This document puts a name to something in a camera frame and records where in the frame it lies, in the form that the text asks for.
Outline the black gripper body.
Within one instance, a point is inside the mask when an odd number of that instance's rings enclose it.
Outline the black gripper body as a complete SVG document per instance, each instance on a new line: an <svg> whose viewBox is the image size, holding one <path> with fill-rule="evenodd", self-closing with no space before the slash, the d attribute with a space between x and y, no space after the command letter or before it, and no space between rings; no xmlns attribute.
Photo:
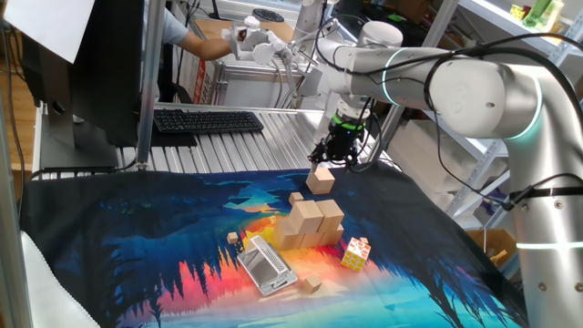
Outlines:
<svg viewBox="0 0 583 328"><path fill-rule="evenodd" d="M328 161L342 161L349 153L357 154L356 140L362 138L363 126L330 125L324 138Z"/></svg>

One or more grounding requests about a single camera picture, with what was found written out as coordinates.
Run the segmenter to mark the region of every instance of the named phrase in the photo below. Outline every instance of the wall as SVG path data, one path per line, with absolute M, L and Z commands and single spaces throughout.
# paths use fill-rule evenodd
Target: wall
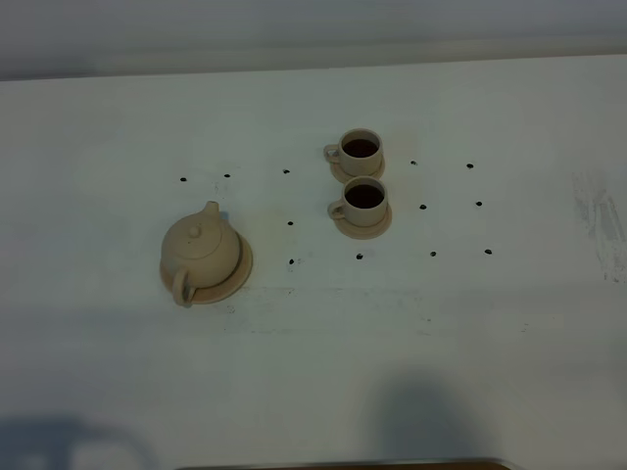
M 627 51 L 621 0 L 10 0 L 0 77 Z

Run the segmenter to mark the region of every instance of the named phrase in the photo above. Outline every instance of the dark tea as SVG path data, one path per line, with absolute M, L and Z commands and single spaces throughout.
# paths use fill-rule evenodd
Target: dark tea
M 359 209 L 371 209 L 383 202 L 383 193 L 374 186 L 361 184 L 349 189 L 345 198 L 351 206 Z
M 344 149 L 344 152 L 349 154 L 351 157 L 363 159 L 365 157 L 370 157 L 371 155 L 376 154 L 376 151 L 379 150 L 379 147 L 369 140 L 356 139 L 344 144 L 342 146 L 342 149 Z

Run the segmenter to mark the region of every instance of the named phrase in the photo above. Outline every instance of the teapot spout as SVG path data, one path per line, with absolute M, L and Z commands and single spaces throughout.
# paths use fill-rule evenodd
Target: teapot spout
M 203 209 L 204 213 L 209 215 L 219 216 L 219 204 L 216 201 L 208 201 Z

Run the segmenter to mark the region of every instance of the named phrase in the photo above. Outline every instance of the teapot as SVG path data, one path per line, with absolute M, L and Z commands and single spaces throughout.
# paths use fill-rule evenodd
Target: teapot
M 197 289 L 223 283 L 236 270 L 241 252 L 240 237 L 220 218 L 218 203 L 209 201 L 200 212 L 179 220 L 161 246 L 162 270 L 171 279 L 174 301 L 189 306 Z

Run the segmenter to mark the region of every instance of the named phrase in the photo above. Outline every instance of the smudge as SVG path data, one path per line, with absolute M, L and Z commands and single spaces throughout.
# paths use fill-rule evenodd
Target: smudge
M 600 170 L 573 173 L 575 214 L 595 243 L 603 279 L 627 282 L 627 246 L 616 205 Z

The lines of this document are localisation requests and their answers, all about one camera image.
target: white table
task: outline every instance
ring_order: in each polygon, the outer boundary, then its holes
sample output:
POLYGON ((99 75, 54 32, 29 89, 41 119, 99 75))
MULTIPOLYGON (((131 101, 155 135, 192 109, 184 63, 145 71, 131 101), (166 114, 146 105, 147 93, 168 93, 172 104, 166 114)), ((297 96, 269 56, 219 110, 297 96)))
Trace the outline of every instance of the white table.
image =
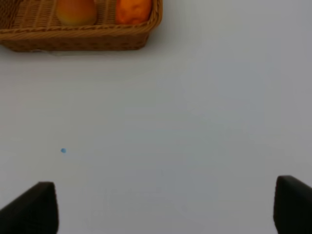
POLYGON ((165 0, 139 51, 1 48, 0 206, 48 180, 60 234, 276 233, 276 177, 312 185, 311 10, 165 0))

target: wicker basket
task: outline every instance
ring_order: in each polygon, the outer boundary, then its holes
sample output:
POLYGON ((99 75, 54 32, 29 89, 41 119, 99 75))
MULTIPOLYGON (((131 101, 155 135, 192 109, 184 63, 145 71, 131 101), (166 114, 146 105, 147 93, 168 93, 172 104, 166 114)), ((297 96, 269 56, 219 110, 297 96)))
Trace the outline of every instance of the wicker basket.
POLYGON ((56 0, 0 0, 0 44, 13 51, 136 50, 162 18, 162 0, 153 0, 150 19, 138 25, 116 25, 116 0, 96 0, 95 25, 62 26, 56 0))

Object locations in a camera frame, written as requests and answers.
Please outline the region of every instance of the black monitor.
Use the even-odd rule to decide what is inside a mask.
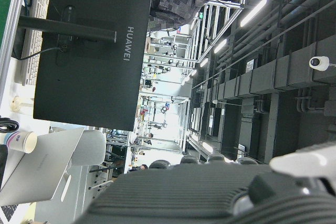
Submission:
[[[43,33],[42,50],[62,51],[40,56],[34,118],[133,131],[151,0],[50,1],[60,15],[50,3],[48,20],[116,31],[117,40]]]

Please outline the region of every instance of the security camera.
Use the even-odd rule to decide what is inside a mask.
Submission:
[[[336,67],[336,64],[329,63],[327,56],[315,56],[309,60],[309,66],[319,71],[326,71],[329,66]]]

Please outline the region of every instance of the ceiling light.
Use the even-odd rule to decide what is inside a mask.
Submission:
[[[212,153],[214,151],[214,149],[205,142],[202,143],[202,146],[210,153]]]
[[[219,45],[215,48],[214,53],[218,53],[219,50],[221,50],[222,47],[224,47],[224,45],[226,44],[227,39],[224,39],[221,43],[219,43]]]
[[[254,16],[257,15],[257,13],[263,8],[264,5],[266,5],[267,0],[262,0],[256,7],[253,8],[253,10],[247,14],[247,16],[240,22],[240,26],[245,26]]]
[[[200,64],[200,67],[204,67],[205,64],[208,63],[208,58],[206,58],[205,60],[202,61],[202,63]]]

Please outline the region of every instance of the silver laptop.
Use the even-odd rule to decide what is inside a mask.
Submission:
[[[42,135],[25,154],[0,191],[0,206],[50,200],[84,128]]]

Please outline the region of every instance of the paper cup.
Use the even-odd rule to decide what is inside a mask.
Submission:
[[[1,138],[3,138],[3,144],[7,145],[8,148],[25,153],[31,153],[37,143],[37,135],[32,131],[7,133],[4,137],[1,136]]]

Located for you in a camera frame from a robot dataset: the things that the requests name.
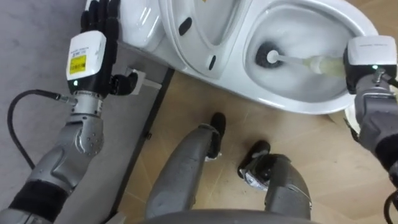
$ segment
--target toilet brush
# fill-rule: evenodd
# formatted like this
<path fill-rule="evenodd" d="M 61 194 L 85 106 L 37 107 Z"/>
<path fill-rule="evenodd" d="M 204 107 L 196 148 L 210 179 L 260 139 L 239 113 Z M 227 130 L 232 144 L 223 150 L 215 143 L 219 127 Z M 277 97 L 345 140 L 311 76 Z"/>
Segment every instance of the toilet brush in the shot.
<path fill-rule="evenodd" d="M 278 68 L 284 63 L 303 65 L 315 74 L 345 77 L 342 58 L 329 56 L 313 56 L 296 58 L 283 55 L 283 52 L 273 42 L 264 42 L 257 51 L 256 64 L 263 68 Z"/>

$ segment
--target toilet seat
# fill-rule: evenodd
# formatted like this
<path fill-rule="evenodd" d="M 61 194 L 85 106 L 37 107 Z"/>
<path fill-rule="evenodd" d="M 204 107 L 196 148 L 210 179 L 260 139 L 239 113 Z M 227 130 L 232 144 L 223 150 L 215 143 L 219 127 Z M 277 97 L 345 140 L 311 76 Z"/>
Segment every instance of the toilet seat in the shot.
<path fill-rule="evenodd" d="M 196 72 L 210 78 L 221 76 L 250 3 L 251 0 L 227 3 L 217 0 L 159 0 L 165 33 L 178 56 Z M 225 10 L 217 10 L 221 8 L 230 8 L 230 11 L 222 13 Z M 206 30 L 211 29 L 209 22 L 217 17 L 223 17 L 221 25 L 224 23 L 226 26 L 221 26 L 221 30 Z"/>

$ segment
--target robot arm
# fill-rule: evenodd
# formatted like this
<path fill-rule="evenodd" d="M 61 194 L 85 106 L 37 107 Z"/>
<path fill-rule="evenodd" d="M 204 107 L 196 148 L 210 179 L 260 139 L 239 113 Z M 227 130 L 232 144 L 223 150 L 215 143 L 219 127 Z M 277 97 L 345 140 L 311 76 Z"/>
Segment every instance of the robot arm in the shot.
<path fill-rule="evenodd" d="M 396 85 L 397 49 L 388 36 L 356 37 L 349 41 L 344 64 L 348 91 L 356 94 L 355 139 L 371 151 L 395 177 L 398 161 L 398 104 L 390 85 Z M 392 179 L 398 187 L 397 180 Z"/>
<path fill-rule="evenodd" d="M 135 73 L 111 75 L 118 47 L 119 2 L 94 0 L 82 14 L 81 34 L 72 38 L 68 56 L 67 80 L 73 97 L 63 101 L 73 106 L 70 117 L 57 143 L 33 169 L 9 208 L 0 212 L 0 223 L 53 223 L 102 149 L 103 100 L 108 94 L 128 95 L 134 90 Z"/>

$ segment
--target toilet brush head
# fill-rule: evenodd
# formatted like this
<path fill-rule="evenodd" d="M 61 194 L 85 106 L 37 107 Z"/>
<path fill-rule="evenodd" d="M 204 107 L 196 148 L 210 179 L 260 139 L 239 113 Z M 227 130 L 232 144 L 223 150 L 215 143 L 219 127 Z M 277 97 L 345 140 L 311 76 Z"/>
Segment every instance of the toilet brush head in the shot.
<path fill-rule="evenodd" d="M 256 64 L 263 68 L 278 68 L 284 63 L 274 59 L 275 55 L 283 54 L 275 43 L 267 41 L 261 44 L 256 54 Z"/>

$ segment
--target toilet
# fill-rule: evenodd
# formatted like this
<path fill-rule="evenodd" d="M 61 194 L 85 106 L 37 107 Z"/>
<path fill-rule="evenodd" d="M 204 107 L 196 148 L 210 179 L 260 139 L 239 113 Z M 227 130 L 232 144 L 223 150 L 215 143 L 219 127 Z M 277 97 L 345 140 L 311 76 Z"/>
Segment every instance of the toilet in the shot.
<path fill-rule="evenodd" d="M 281 110 L 330 114 L 353 104 L 345 79 L 300 65 L 262 68 L 273 41 L 294 57 L 342 57 L 350 38 L 378 35 L 344 0 L 121 0 L 124 43 L 218 88 Z"/>

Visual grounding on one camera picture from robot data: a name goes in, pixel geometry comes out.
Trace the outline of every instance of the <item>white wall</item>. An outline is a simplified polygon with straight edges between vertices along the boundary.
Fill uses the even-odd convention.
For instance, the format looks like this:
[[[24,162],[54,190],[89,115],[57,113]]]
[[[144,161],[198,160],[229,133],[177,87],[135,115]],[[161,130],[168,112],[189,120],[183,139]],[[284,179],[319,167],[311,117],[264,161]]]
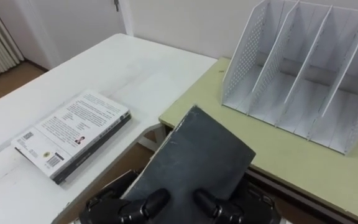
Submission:
[[[47,69],[125,33],[113,0],[0,0],[0,18],[24,57]]]
[[[34,26],[34,15],[25,1],[0,0],[0,18],[25,58],[45,68],[54,66],[52,58],[47,56],[45,44],[42,47],[38,32],[34,32],[37,28]]]
[[[114,34],[125,33],[113,0],[31,1],[61,62]]]
[[[261,0],[127,0],[136,37],[214,58],[231,58]],[[358,0],[303,0],[358,9]]]

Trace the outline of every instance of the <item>table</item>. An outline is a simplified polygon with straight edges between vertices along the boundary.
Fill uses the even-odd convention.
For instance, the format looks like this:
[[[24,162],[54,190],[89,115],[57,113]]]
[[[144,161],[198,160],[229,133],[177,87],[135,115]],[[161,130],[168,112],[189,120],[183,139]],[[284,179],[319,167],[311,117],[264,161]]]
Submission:
[[[117,34],[0,99],[0,223],[51,223],[86,192],[216,59]],[[12,137],[84,89],[133,119],[56,185],[9,147]]]
[[[221,106],[229,60],[221,58],[160,117],[176,126],[194,104],[256,153],[252,167],[358,220],[358,145],[348,156]]]

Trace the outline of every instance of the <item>barcode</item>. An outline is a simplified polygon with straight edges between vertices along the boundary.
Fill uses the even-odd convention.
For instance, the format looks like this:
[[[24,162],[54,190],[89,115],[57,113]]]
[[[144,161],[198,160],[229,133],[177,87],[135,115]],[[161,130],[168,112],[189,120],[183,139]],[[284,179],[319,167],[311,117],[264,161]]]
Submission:
[[[34,134],[33,134],[32,132],[29,132],[29,133],[25,134],[25,135],[23,136],[23,138],[24,138],[25,140],[29,140],[29,138],[31,138],[33,135],[34,135]]]
[[[59,157],[57,156],[52,156],[52,158],[50,158],[47,161],[47,164],[50,165],[51,167],[55,167],[56,164],[58,164],[60,162]]]

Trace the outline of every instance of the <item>light green desk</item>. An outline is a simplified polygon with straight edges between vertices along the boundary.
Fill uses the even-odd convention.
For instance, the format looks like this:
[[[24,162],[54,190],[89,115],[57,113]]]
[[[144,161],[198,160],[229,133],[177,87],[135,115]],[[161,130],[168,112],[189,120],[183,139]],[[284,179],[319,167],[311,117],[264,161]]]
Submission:
[[[174,127],[191,106],[198,105],[257,153],[255,169],[358,220],[358,146],[343,156],[221,106],[221,83],[228,66],[228,59],[219,59],[160,121]]]

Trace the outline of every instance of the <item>white book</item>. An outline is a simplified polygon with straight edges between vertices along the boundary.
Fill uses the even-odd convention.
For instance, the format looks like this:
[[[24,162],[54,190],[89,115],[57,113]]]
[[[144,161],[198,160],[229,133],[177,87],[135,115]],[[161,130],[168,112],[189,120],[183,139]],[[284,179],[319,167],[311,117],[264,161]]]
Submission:
[[[11,144],[59,184],[130,118],[125,106],[86,90]]]

+-------+

TASK BRIEF:
Search the listing above for the word "light", and copy every line that has it.

EXPECTED ANSWER:
Please outline the region of every instance of the ceiling light.
Trace the outline of every instance of the <item>light green desk</item>. An outline is a simplified polygon with straight edges between vertices along the boundary.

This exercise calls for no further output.